The answer must consist only of the lines in the records below from the line with "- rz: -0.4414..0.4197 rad" to the line with "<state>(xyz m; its", both included, copied word for word with every picture left out.

(Stored items from a collection)
○ ○ ○

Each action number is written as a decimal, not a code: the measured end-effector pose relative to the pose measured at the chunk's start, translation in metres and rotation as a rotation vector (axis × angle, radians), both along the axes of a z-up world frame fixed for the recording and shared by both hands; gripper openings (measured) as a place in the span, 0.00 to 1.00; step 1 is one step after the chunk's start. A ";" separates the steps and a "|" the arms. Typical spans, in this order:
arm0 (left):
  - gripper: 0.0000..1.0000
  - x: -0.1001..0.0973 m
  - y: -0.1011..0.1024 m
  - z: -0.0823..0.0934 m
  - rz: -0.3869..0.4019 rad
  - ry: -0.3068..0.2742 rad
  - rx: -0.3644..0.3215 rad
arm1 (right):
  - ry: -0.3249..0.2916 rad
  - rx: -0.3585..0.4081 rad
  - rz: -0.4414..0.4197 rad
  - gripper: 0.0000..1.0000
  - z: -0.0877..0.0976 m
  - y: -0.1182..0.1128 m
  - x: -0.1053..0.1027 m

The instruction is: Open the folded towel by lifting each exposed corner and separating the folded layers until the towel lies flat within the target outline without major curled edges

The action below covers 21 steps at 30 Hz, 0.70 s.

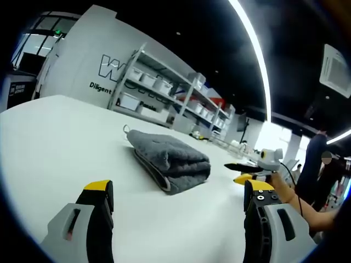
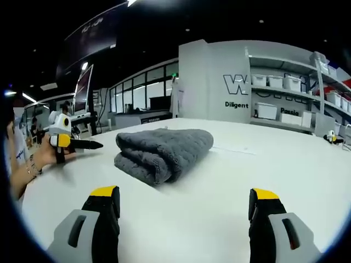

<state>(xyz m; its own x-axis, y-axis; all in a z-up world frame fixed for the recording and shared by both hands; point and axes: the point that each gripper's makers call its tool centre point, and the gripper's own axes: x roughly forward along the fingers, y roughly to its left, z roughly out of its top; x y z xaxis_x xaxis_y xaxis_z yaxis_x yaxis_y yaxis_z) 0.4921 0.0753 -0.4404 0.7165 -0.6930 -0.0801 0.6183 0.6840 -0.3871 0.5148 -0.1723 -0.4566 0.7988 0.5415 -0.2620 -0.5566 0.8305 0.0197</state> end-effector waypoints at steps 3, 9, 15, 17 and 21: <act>0.97 -0.002 -0.002 0.000 -0.007 -0.006 0.006 | -0.027 0.013 0.030 1.00 0.008 0.010 -0.003; 0.97 -0.004 -0.008 -0.001 -0.032 -0.013 0.039 | -0.093 -0.054 0.086 1.00 0.016 0.036 -0.011; 0.97 -0.003 -0.007 0.001 -0.032 -0.020 0.050 | -0.113 -0.080 0.127 1.00 0.018 0.057 -0.019; 0.97 -0.004 -0.007 0.001 -0.033 -0.021 0.050 | -0.115 -0.088 0.143 1.00 0.017 0.065 -0.022; 0.97 -0.006 -0.008 0.002 -0.034 -0.027 0.051 | -0.123 -0.105 0.171 1.00 0.015 0.076 -0.026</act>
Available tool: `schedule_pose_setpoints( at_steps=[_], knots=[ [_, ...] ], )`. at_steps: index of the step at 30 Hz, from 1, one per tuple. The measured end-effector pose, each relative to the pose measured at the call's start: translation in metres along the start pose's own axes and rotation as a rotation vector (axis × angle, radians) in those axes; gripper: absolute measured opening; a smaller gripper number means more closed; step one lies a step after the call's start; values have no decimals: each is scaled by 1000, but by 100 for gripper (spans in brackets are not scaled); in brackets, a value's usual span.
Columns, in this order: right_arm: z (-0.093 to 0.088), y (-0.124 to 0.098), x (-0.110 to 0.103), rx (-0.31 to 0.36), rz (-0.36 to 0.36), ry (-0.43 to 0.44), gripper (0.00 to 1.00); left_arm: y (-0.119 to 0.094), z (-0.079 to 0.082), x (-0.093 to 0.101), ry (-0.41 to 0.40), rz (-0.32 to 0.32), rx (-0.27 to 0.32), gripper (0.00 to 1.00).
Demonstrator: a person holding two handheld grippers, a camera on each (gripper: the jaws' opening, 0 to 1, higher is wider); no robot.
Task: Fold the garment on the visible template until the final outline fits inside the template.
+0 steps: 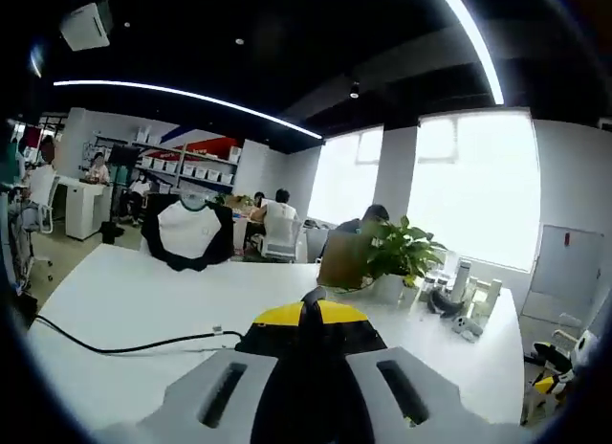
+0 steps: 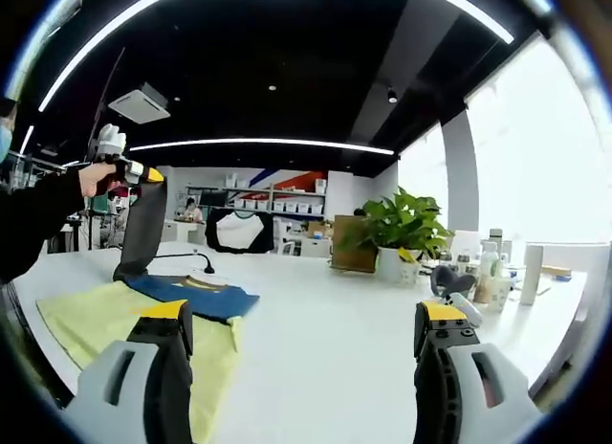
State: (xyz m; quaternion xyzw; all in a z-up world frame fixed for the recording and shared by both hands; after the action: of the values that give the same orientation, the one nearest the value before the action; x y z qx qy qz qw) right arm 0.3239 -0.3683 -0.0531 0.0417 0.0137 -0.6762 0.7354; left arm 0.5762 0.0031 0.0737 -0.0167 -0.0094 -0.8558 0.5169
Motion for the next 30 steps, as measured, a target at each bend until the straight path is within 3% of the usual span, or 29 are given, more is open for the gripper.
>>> schedule_pose_setpoints(
  at_steps=[9,13,19,30],
  knots=[
    [-3,-1,3,-7,-11,7,99,26,-44,33,10,-71,-47,3],
    [-8,2,3,-19,-12,13,99,38,-66,43,68,-85,-94,3],
    [-8,2,-1,-23,-4,14,99,56,-94,55,19,-106,-139,3],
    [-2,-2,3,-17,-21,9,99,81,-166,93,36,-161,-272,3]
  ],
)
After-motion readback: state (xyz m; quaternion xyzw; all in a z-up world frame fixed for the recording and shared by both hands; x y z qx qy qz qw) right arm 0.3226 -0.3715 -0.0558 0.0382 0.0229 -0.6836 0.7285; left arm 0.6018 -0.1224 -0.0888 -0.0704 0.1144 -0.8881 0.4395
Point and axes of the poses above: the point that each gripper's makers call its tool centre point, and the gripper's own axes: y roughly forward along the fingers, x roughly to its right, z roughly out of its top, the point moved 1 cm from there along -y, roughly backward along the fingers, and after that the axes turned 10 degrees about y, right-handed, at the moved point
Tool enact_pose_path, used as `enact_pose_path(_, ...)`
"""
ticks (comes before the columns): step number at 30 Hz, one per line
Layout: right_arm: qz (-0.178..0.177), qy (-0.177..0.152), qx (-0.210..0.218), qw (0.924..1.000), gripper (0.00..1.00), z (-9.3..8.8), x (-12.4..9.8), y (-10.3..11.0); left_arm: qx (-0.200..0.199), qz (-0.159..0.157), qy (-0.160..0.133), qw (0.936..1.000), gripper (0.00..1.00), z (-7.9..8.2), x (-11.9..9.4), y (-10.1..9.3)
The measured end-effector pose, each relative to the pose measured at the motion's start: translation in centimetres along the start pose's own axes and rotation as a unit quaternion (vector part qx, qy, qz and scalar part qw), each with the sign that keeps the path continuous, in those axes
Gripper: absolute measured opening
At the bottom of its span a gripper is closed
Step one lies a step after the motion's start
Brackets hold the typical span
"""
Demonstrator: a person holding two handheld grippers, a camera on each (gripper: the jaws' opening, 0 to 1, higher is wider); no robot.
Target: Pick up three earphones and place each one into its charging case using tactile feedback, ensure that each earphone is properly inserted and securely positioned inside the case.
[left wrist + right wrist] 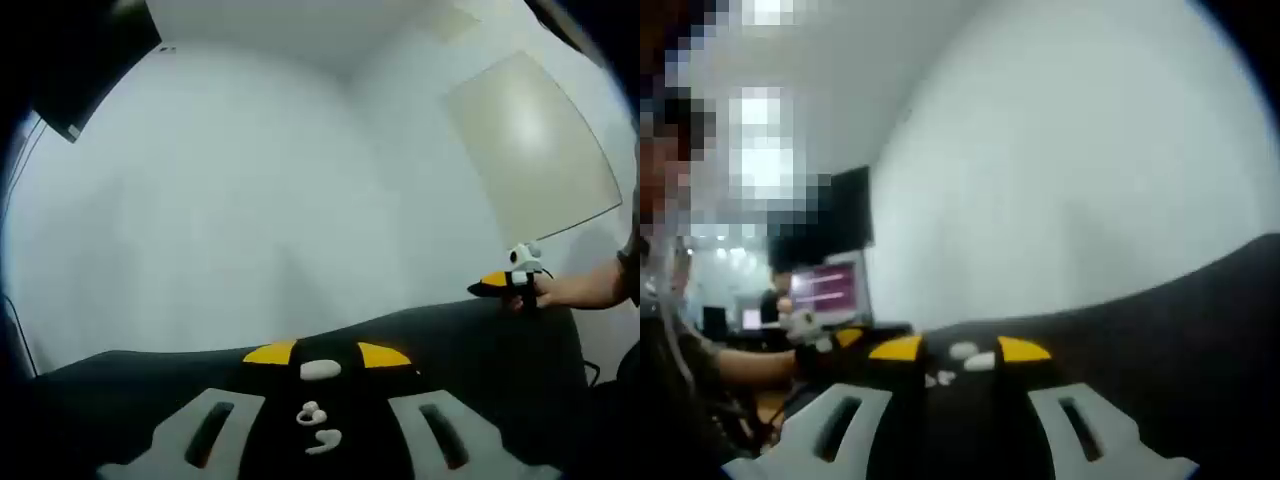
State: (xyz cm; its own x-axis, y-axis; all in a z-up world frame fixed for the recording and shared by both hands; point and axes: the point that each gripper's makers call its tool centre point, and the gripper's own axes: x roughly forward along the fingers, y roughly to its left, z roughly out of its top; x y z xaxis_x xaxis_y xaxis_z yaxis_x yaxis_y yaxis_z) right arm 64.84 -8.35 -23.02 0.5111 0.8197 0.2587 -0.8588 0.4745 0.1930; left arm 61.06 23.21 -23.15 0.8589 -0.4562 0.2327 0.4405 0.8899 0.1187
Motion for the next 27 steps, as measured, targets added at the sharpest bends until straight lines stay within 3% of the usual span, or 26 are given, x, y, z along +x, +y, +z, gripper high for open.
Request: enact_pose_path(27, 0.000, 0.002, -0.003, 1.0000, 0.29, -0.11, -0.19, 0.13, 0.000, 0.001, 0.001, 1.0000, 0.20, -0.04, -0.08, -0.10)
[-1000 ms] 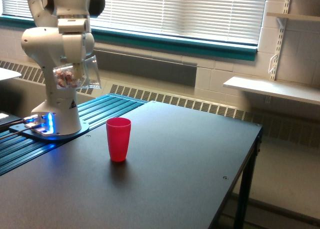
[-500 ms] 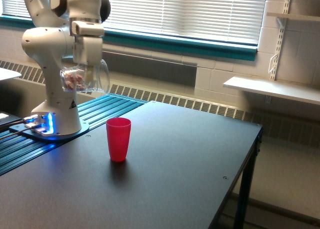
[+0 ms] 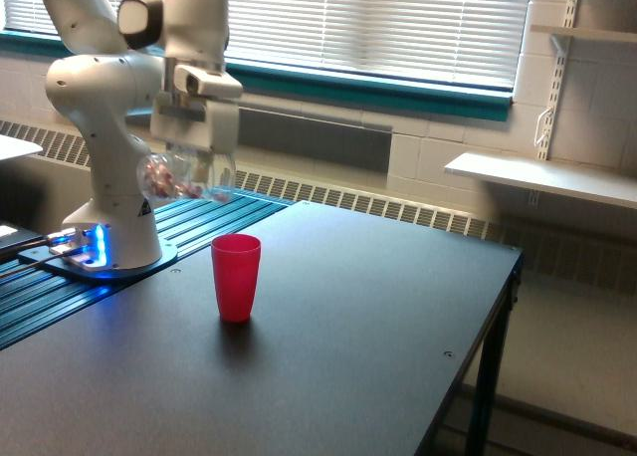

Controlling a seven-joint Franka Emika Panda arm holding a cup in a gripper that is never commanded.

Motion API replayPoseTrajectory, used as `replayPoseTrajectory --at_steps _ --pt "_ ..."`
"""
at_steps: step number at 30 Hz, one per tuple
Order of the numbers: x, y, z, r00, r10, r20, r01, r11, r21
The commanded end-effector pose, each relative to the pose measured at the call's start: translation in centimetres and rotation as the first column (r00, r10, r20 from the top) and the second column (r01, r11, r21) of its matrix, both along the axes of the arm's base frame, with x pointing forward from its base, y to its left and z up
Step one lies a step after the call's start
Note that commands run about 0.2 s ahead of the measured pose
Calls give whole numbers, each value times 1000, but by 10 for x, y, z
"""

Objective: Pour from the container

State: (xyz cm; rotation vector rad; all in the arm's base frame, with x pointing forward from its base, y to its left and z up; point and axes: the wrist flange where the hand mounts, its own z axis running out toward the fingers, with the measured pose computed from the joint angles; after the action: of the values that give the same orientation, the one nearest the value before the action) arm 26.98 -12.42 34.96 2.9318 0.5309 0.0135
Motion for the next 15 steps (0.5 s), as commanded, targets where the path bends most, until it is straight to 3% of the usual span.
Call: replayPoseTrajectory --at_steps 1,15 --pt "2 21 -23 999 -33 -27 34 999 24" --pt "7 34 -37 995 -86 -51 88 995 37"
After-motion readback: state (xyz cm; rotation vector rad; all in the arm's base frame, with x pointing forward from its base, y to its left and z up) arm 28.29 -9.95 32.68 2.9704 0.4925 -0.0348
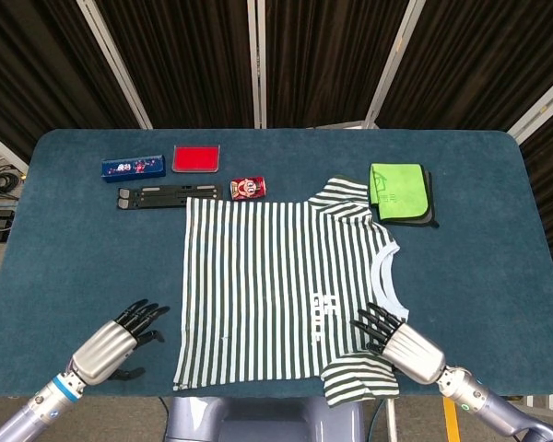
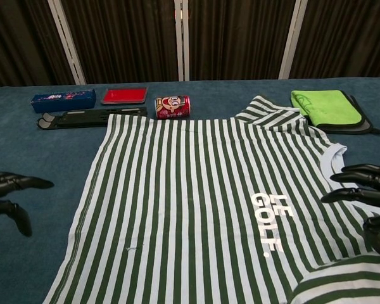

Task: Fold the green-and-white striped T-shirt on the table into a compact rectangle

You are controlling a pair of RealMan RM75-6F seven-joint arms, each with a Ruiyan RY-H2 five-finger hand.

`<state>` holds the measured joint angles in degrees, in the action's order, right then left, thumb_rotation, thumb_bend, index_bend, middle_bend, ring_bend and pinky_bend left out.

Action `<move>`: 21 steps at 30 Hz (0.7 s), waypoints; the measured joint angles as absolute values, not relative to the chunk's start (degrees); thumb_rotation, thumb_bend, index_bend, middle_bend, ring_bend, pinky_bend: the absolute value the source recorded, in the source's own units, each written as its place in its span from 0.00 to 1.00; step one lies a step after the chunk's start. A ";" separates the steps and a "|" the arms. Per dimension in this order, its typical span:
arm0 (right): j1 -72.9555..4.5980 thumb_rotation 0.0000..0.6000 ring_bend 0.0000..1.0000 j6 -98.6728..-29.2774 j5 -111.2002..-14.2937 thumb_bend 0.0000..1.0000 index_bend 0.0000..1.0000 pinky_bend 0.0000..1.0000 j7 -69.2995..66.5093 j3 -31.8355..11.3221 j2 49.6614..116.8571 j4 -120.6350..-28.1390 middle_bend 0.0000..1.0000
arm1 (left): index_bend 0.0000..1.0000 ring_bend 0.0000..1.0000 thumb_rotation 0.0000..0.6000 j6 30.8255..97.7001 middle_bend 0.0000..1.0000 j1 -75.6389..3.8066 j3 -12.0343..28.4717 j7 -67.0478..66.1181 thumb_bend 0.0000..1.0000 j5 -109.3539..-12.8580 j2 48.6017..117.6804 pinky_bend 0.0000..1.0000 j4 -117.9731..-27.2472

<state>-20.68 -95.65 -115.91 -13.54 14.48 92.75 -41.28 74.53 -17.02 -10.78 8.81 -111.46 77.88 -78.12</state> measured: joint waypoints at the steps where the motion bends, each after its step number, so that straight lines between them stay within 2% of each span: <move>1: -20.66 1.00 0.00 -95.67 -115.79 0.34 0.69 0.00 -13.47 14.46 92.72 -41.35 0.15 | 0.36 0.00 1.00 74.53 0.00 -17.08 -11.18 9.28 0.20 -111.77 78.58 0.00 -77.26; 9: -20.16 1.00 0.00 -95.79 -114.96 0.34 0.69 0.00 -14.09 14.49 92.69 -41.41 0.16 | 0.38 0.00 1.00 75.10 0.00 -17.15 -14.26 12.06 0.28 -113.61 84.17 0.00 -71.27; 21: -19.73 1.00 0.00 -96.92 -114.43 0.34 0.69 0.00 -15.21 14.45 93.30 -40.09 0.17 | 0.43 0.00 1.00 74.46 0.00 -17.98 -15.64 11.75 0.28 -113.81 87.64 0.00 -70.43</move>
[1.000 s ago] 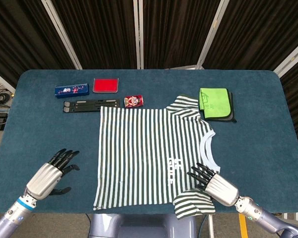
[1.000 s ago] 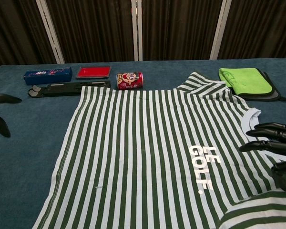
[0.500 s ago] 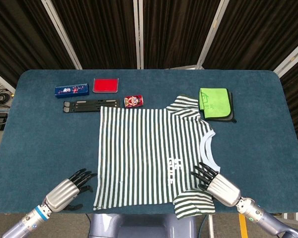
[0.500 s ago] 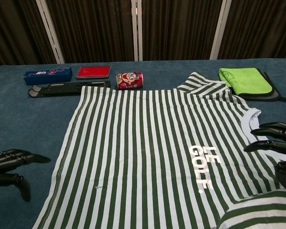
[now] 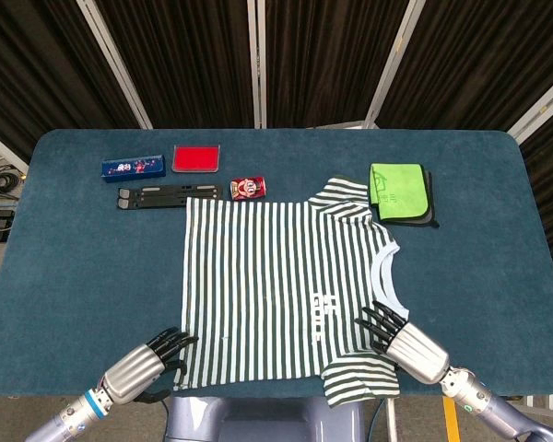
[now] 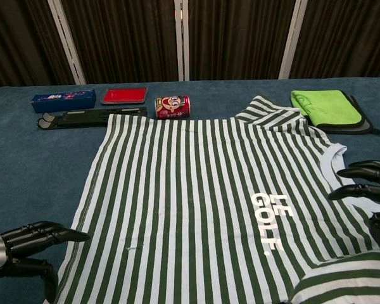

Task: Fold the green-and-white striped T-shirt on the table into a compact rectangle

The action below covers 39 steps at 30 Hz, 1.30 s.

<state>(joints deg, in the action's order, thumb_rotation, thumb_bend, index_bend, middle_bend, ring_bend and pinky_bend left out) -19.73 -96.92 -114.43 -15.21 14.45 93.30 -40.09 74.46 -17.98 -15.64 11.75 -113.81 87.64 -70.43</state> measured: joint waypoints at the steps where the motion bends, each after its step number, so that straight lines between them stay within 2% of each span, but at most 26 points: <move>1: -19.71 1.00 0.00 -96.97 -114.38 0.34 0.69 0.00 -15.27 14.43 93.34 -39.99 0.17 | 0.43 0.00 1.00 74.40 0.00 -18.01 -15.71 11.72 0.28 -113.79 87.89 0.00 -70.30; 25: -19.42 1.00 0.00 -97.97 -113.55 0.34 0.70 0.00 -17.03 14.34 94.06 -38.31 0.17 | 0.46 0.00 1.00 72.16 0.00 -19.35 -15.94 10.18 0.31 -110.90 91.20 0.00 -68.59; 39: -19.25 1.00 0.00 -98.09 -113.32 0.34 0.70 0.00 -17.58 14.58 94.42 -37.61 0.17 | 0.50 0.00 1.00 71.42 0.00 -20.12 -16.56 10.38 0.40 -109.47 92.39 0.00 -68.38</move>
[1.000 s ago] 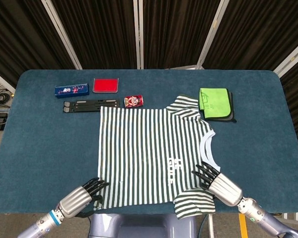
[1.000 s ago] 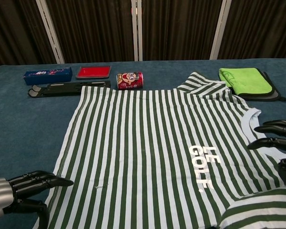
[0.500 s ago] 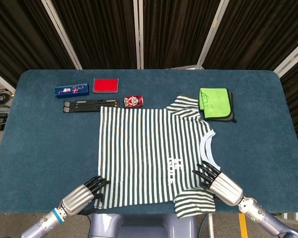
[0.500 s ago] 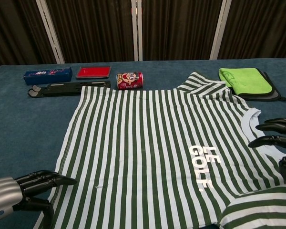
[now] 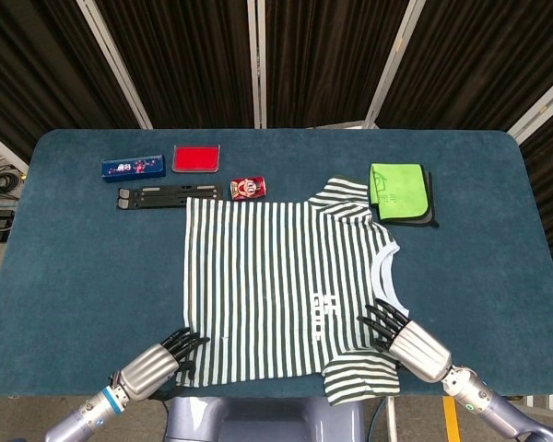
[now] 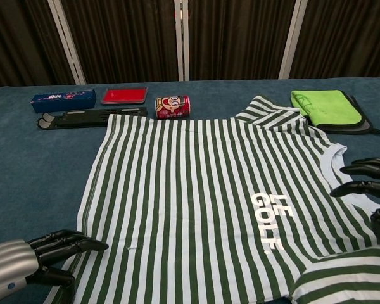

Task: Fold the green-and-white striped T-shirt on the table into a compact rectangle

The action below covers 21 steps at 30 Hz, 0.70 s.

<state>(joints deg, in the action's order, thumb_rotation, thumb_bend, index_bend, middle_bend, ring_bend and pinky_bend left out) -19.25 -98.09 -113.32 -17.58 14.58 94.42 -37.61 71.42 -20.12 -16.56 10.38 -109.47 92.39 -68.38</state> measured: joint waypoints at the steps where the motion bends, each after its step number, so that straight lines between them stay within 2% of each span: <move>1: -19.23 1.00 0.00 -98.13 -113.30 0.34 0.70 0.00 -17.64 14.59 94.46 -37.53 0.17 | 0.51 0.00 1.00 71.43 0.00 -20.14 -16.57 10.40 0.41 -109.42 92.43 0.00 -68.39; 10: -19.18 1.00 0.00 -98.38 -113.15 0.34 0.70 0.00 -17.87 14.59 94.58 -37.15 0.17 | 0.55 0.00 1.00 72.06 0.00 -20.48 -16.34 10.87 0.43 -108.92 92.47 0.00 -68.72; 18: -19.26 1.00 0.00 -98.49 -113.13 0.34 0.70 0.00 -17.83 14.59 94.58 -37.14 0.17 | 0.64 0.00 1.00 72.27 0.00 -20.75 -15.85 9.92 0.44 -108.33 92.29 0.00 -69.30; 21: -19.33 1.00 0.00 -98.56 -113.21 0.34 0.70 0.00 -17.71 14.62 94.51 -37.26 0.17 | 0.65 0.00 1.00 72.26 0.00 -20.79 -15.72 9.68 0.45 -108.10 92.39 0.00 -69.50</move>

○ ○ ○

=== TASK RESULT ===
  - rz: -0.4414..0.4197 rad
  - gripper: 0.0000..1.0000
  - z: -0.0877..0.0976 m
  - y: -0.1182..0.1128 m
  - x: -0.1053..0.1027 m

The instruction is: Open the folded towel by lifting each exposed corner and separating the folded layers until the towel lies flat within the target outline without major curled edges

The action below covers 21 steps at 30 Hz, 0.70 s.


<state>(xyz m; its own x-axis, y-axis; all in a z-up world frame fixed for the recording and shared by both hands; point and axes: the point that each gripper's makers call its tool centre point, and the gripper's own axes: x roughly forward along the fingers, y roughly to its left, z roughly out of its top; x y z xaxis_x xaxis_y xaxis_z yaxis_x yaxis_y yaxis_z) 0.4921 0.0753 -0.4404 0.7165 -0.6930 -0.0801 0.6183 0.6840 -0.3871 0.5148 -0.1723 -0.4566 0.7988 0.5415 -0.2620 -0.5566 0.8305 0.0197</state> end-effector waypoints at steps 3, 9, 15, 17 and 21: <act>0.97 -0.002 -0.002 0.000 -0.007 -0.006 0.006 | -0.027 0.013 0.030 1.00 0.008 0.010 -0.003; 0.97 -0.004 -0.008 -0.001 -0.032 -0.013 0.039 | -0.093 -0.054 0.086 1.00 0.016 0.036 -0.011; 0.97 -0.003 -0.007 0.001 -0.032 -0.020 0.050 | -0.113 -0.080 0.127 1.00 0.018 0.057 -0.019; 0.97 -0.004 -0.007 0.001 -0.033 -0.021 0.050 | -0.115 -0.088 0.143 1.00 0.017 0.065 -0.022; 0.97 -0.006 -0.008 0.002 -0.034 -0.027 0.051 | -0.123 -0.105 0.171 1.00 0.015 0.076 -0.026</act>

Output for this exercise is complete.